**YOUR OBJECTIVE**
From the line containing "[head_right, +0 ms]" onward, retype each line of the entries below exactly, last line included.

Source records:
═══

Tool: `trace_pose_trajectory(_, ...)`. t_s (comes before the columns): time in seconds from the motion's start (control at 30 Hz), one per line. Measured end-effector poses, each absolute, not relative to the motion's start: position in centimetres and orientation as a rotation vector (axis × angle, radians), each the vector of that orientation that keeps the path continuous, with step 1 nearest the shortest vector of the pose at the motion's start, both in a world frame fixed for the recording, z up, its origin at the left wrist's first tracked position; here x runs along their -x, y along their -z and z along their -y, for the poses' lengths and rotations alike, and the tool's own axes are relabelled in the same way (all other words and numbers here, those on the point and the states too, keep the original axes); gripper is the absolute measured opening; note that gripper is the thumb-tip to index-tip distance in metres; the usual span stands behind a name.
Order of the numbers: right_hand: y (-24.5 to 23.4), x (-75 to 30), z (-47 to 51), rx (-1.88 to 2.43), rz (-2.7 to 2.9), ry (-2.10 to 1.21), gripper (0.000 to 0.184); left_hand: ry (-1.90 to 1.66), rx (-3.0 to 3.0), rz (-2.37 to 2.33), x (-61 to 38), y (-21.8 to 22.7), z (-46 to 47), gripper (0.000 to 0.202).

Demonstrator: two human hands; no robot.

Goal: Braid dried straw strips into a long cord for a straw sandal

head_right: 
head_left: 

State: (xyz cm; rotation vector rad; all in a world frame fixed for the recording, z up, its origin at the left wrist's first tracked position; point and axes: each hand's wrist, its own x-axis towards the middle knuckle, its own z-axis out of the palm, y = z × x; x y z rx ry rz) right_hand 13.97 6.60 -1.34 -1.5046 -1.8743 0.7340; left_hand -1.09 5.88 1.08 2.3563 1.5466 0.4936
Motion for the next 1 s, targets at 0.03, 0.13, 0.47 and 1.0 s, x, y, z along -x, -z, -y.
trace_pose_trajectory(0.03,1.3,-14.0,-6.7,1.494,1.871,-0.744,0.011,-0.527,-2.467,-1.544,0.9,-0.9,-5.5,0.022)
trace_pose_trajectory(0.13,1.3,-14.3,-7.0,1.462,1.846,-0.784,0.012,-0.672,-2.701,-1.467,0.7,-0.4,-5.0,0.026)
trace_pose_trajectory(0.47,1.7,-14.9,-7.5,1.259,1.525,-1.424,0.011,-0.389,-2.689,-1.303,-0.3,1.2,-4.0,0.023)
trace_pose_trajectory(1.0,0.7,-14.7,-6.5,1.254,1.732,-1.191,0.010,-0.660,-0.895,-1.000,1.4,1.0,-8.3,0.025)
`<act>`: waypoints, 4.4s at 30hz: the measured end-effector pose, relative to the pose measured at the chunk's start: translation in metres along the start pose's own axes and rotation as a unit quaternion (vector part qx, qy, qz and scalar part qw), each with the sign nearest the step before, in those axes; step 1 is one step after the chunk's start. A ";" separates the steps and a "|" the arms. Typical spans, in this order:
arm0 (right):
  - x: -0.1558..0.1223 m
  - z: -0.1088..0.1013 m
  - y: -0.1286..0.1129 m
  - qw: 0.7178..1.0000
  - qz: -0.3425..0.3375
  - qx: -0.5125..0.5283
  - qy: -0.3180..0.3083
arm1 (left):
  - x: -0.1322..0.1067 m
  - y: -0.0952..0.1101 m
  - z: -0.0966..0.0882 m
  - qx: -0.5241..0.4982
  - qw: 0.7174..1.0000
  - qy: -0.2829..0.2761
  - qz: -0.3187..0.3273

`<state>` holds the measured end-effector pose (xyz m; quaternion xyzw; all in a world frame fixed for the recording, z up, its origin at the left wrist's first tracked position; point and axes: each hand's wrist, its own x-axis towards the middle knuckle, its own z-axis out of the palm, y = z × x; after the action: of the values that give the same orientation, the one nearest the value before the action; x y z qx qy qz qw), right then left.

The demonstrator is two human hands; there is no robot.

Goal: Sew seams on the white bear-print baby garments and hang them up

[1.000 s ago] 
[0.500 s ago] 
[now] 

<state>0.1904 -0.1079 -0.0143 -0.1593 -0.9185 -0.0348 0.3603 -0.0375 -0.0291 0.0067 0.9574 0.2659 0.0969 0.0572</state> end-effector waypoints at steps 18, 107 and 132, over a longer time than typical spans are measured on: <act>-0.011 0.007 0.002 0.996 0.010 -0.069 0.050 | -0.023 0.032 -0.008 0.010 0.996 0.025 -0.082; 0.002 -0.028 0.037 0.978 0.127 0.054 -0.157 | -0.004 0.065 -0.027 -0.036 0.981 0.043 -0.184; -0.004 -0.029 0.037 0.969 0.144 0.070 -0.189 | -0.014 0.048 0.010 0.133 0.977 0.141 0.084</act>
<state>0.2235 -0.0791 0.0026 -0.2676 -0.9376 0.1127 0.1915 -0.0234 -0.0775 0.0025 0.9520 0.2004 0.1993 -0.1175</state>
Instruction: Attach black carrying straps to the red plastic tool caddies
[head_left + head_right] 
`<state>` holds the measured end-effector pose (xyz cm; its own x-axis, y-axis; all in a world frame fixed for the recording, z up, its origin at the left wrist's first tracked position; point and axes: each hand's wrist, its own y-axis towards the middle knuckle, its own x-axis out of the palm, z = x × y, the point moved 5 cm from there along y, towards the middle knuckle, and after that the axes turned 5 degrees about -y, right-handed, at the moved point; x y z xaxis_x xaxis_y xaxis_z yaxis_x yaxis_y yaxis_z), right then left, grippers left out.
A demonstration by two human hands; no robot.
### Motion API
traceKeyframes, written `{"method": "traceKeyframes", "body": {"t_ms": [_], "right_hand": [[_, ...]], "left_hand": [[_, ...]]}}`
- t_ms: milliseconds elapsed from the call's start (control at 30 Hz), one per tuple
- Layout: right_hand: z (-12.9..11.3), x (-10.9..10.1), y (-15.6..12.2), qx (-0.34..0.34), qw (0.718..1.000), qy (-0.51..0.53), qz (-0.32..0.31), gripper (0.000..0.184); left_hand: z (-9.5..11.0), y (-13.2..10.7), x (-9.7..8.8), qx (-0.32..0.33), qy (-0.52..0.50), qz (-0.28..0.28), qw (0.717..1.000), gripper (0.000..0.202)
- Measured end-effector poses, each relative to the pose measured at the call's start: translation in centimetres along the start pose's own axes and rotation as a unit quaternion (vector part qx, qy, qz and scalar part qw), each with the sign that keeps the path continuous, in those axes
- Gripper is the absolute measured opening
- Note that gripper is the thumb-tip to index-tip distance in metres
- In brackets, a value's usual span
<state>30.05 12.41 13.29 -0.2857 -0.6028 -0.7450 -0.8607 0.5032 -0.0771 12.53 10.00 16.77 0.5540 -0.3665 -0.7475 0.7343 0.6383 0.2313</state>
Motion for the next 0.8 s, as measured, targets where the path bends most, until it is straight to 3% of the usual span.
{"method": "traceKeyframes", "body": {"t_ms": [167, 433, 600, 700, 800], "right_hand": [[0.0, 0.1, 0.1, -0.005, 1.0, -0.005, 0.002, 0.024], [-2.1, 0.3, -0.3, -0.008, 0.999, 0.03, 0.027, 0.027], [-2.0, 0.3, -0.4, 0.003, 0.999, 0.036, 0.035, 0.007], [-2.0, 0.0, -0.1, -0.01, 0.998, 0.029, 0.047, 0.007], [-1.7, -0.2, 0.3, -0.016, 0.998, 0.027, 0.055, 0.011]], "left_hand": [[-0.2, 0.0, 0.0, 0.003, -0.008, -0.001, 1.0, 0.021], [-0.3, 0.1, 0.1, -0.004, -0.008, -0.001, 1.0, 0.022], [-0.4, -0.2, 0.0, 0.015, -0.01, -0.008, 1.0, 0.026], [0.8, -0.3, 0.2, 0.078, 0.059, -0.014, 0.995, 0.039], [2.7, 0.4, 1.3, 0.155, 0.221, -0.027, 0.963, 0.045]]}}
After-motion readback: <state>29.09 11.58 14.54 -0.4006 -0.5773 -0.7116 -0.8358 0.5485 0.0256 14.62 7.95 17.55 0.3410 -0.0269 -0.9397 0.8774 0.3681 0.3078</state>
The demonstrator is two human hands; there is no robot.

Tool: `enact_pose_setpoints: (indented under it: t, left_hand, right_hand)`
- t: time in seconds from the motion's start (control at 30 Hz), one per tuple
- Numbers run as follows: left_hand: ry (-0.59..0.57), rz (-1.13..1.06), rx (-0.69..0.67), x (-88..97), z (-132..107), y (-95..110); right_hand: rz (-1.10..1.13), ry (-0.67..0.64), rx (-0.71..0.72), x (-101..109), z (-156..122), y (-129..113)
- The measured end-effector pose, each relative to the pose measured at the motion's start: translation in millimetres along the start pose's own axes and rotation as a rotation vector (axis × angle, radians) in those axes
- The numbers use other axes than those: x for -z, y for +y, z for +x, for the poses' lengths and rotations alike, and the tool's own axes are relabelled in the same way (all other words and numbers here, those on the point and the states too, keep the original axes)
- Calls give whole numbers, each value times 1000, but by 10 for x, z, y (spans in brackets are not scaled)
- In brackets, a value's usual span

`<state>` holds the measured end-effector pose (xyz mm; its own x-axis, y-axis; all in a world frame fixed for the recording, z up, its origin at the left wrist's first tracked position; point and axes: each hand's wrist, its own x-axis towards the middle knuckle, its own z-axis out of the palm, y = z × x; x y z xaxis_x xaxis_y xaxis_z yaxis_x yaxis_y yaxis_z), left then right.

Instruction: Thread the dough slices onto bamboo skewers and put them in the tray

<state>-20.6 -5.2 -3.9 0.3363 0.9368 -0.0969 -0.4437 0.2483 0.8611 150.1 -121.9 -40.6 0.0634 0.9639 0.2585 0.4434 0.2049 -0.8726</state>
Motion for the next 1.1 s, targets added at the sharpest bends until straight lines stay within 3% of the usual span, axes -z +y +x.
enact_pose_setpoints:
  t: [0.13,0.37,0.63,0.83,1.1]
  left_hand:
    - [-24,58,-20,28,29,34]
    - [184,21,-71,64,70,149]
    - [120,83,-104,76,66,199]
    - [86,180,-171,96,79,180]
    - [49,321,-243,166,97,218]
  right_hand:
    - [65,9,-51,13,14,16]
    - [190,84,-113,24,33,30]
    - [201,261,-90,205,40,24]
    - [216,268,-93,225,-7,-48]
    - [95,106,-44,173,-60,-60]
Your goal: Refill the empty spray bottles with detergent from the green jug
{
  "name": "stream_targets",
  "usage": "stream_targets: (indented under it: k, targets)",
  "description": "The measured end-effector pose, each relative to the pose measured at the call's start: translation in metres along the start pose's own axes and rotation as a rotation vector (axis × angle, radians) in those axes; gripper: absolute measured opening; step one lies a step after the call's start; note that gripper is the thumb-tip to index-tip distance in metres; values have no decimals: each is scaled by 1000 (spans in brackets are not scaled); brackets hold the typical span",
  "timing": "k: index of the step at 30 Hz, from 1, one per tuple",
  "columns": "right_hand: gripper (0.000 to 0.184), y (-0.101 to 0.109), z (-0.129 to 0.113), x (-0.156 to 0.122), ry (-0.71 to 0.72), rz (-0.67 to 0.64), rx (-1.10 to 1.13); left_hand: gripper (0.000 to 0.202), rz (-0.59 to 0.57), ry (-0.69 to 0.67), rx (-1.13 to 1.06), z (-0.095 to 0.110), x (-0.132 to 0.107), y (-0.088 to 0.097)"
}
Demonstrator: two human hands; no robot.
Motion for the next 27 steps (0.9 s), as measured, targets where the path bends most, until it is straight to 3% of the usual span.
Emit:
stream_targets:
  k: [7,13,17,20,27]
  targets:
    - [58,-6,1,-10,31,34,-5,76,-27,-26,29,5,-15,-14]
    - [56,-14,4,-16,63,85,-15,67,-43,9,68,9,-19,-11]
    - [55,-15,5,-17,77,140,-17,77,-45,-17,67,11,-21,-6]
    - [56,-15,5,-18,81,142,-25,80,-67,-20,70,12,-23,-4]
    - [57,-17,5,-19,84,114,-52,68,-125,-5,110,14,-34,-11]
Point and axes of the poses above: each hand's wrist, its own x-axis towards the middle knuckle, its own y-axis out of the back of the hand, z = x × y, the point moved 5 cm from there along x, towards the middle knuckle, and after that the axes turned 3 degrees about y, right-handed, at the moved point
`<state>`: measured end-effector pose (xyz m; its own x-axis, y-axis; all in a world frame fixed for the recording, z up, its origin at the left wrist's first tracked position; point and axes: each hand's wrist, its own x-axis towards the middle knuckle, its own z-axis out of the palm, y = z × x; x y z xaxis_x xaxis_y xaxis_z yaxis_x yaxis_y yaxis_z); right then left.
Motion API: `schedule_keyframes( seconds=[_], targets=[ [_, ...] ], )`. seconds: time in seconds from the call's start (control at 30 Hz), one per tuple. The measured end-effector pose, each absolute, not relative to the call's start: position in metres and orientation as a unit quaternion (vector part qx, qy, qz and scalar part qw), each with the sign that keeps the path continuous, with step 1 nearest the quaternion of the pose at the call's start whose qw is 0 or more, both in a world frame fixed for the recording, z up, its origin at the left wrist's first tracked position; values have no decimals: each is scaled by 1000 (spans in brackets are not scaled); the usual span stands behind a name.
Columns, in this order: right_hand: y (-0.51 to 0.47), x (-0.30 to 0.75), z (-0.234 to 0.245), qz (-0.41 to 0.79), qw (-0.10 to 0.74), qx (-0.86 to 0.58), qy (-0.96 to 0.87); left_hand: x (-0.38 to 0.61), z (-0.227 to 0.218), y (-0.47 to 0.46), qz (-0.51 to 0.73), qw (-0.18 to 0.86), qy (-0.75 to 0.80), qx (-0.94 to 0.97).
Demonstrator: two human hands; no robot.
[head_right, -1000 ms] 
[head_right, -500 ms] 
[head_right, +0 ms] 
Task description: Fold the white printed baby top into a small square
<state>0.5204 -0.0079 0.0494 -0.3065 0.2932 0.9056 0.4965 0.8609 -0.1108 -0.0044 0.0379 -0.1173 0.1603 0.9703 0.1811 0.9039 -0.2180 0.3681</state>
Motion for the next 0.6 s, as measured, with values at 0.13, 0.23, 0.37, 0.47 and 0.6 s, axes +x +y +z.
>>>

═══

**THE COMPLETED TASK**
[head_right, +0 ms] 
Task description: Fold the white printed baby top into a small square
<state>0.5204 -0.0079 0.0494 -0.3065 0.2932 0.9056 0.4965 0.8609 -0.1108 -0.0044 0.0379 -0.1173 0.1603 0.9703 0.1811 0.9039 -0.2180 0.3681</state>
Motion for the next 0.6 s, as measured, with values at 0.13, 0.23, 0.37, 0.47 and 0.6 s, axes +x +y +z.
>>>

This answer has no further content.